*** Begin section ***

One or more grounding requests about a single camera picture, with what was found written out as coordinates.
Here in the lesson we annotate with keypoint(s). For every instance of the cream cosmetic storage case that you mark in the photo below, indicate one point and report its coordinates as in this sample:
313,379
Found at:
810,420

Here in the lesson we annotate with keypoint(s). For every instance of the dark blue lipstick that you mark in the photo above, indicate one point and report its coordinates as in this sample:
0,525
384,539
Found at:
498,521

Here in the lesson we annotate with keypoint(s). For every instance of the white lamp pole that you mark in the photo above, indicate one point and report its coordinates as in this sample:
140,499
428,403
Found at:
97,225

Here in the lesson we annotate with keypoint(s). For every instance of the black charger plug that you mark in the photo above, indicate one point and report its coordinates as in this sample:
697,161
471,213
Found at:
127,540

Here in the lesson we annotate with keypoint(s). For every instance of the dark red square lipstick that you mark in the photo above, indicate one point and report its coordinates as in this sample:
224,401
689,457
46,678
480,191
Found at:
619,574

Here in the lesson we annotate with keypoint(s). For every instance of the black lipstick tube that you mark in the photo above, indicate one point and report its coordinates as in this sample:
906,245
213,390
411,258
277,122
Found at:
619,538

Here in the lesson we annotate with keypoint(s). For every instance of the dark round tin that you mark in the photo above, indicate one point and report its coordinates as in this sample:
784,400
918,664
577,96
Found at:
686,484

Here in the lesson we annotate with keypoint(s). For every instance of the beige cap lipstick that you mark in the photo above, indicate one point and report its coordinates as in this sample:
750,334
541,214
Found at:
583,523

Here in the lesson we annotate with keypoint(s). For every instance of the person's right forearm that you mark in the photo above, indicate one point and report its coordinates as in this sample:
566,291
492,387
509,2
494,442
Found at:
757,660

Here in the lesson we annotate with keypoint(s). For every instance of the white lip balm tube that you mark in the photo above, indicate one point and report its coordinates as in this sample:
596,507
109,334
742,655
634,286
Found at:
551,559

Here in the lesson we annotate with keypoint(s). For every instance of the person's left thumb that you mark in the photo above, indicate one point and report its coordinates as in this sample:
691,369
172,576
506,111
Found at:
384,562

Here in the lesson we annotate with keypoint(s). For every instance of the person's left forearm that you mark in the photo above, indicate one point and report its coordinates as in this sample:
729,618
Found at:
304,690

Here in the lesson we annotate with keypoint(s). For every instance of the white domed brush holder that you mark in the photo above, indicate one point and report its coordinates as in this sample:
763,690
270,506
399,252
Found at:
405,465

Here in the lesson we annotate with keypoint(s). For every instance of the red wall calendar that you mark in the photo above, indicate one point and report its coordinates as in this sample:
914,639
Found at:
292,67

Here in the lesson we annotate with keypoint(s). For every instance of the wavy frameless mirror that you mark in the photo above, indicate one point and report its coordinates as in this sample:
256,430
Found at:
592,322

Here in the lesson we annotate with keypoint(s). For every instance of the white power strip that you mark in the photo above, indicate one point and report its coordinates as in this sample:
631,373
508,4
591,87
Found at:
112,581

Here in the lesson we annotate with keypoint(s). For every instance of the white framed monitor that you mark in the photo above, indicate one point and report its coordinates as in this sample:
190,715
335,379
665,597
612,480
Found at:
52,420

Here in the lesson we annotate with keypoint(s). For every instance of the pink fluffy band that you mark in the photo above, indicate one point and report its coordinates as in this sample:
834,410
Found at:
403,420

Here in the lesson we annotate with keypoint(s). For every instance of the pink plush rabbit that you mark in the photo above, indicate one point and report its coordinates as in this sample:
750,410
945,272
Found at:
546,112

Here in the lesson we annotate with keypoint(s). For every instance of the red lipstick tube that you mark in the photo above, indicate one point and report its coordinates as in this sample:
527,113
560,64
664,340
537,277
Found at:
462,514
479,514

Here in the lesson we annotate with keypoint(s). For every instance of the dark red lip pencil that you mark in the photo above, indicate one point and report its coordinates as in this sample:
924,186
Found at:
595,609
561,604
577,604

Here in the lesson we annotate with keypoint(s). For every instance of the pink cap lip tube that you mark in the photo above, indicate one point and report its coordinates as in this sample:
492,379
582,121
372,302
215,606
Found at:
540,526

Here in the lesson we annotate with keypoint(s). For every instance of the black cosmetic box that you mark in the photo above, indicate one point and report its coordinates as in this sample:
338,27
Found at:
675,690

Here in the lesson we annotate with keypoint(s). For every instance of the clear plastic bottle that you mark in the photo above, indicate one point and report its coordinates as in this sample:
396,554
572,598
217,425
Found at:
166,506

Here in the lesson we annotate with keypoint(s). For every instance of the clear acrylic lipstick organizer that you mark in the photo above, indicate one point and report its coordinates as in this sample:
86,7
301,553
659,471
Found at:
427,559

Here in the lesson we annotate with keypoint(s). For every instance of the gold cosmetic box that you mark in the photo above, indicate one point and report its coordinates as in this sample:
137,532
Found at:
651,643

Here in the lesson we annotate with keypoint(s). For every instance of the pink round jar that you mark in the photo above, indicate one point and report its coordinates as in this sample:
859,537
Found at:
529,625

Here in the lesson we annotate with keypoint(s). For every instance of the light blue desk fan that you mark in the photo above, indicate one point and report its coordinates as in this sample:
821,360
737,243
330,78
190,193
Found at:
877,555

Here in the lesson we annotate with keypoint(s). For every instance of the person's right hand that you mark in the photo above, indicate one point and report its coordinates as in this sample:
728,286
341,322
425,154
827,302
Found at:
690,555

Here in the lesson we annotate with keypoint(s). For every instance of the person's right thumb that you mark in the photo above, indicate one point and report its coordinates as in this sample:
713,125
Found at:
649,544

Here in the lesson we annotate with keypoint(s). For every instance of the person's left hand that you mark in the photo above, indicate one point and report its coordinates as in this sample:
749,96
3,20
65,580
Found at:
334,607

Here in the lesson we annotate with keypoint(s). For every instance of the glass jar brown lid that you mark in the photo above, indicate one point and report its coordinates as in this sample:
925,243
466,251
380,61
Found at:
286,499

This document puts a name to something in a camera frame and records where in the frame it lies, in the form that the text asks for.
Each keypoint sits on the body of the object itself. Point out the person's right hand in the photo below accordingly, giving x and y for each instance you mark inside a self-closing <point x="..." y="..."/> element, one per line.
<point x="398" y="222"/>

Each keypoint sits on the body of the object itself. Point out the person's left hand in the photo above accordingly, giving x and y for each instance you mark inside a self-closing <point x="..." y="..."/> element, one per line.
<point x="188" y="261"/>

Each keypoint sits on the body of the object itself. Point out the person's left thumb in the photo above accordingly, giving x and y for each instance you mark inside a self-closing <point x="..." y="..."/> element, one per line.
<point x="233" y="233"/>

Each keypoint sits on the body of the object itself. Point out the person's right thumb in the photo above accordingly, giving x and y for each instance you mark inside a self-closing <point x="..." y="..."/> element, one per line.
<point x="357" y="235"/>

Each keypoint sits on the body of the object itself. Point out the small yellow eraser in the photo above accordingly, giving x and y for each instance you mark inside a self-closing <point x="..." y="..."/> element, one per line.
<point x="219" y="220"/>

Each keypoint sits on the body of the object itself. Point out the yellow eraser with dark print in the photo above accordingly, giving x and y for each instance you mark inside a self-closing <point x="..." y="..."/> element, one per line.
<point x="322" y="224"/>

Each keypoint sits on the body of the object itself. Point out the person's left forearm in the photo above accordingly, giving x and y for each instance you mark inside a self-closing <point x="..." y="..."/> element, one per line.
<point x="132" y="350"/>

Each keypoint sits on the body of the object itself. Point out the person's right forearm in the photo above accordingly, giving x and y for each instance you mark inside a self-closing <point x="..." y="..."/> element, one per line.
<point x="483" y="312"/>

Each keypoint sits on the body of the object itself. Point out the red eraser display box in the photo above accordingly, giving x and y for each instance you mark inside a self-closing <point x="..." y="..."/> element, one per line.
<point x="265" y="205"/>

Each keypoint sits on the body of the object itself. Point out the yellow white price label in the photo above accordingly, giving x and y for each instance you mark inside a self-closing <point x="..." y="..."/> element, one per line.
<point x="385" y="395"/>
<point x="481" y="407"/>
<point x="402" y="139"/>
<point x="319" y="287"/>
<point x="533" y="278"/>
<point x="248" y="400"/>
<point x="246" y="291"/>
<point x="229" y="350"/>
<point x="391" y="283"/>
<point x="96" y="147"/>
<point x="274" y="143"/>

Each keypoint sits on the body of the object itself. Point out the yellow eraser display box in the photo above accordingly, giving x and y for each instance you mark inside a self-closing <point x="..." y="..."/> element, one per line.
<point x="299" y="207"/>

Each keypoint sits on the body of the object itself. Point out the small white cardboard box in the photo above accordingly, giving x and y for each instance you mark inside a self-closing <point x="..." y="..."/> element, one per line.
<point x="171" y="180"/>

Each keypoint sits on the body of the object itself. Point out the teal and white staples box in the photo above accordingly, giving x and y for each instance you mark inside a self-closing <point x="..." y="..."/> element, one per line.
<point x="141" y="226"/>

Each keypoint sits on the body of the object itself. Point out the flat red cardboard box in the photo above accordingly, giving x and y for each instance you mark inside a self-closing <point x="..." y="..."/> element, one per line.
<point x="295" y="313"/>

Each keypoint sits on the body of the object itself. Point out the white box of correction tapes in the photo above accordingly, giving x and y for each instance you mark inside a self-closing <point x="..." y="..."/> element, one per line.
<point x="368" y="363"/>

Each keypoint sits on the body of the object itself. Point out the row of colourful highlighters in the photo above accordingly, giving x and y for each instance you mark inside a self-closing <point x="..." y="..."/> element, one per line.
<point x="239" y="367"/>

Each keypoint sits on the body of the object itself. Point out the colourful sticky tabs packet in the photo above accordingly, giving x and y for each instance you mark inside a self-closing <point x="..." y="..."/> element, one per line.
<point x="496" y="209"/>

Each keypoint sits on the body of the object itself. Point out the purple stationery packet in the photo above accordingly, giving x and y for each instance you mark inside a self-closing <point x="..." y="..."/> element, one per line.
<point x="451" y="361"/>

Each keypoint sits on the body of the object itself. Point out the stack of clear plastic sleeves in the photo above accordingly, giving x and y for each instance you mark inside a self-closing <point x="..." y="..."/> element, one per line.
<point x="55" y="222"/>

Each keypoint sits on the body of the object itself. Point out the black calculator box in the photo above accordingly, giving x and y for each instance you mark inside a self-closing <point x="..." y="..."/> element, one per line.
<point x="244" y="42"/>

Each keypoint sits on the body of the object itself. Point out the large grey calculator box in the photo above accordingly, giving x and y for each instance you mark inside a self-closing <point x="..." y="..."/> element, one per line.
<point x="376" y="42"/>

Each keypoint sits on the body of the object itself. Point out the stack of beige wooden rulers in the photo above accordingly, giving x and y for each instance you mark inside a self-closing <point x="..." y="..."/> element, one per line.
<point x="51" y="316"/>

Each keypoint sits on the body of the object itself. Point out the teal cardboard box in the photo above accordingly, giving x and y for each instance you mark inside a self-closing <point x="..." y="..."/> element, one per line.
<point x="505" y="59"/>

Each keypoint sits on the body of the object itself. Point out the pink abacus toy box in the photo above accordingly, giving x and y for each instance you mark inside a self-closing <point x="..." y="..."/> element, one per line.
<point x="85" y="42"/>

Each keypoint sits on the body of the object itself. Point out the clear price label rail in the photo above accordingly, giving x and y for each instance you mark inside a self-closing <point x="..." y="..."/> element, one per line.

*** End section ***

▶ [TASK DESCRIPTION]
Say how many lines of the data include the word "cosmetic". Respond with the number alone.

▶ [EXERCISE OUTPUT]
3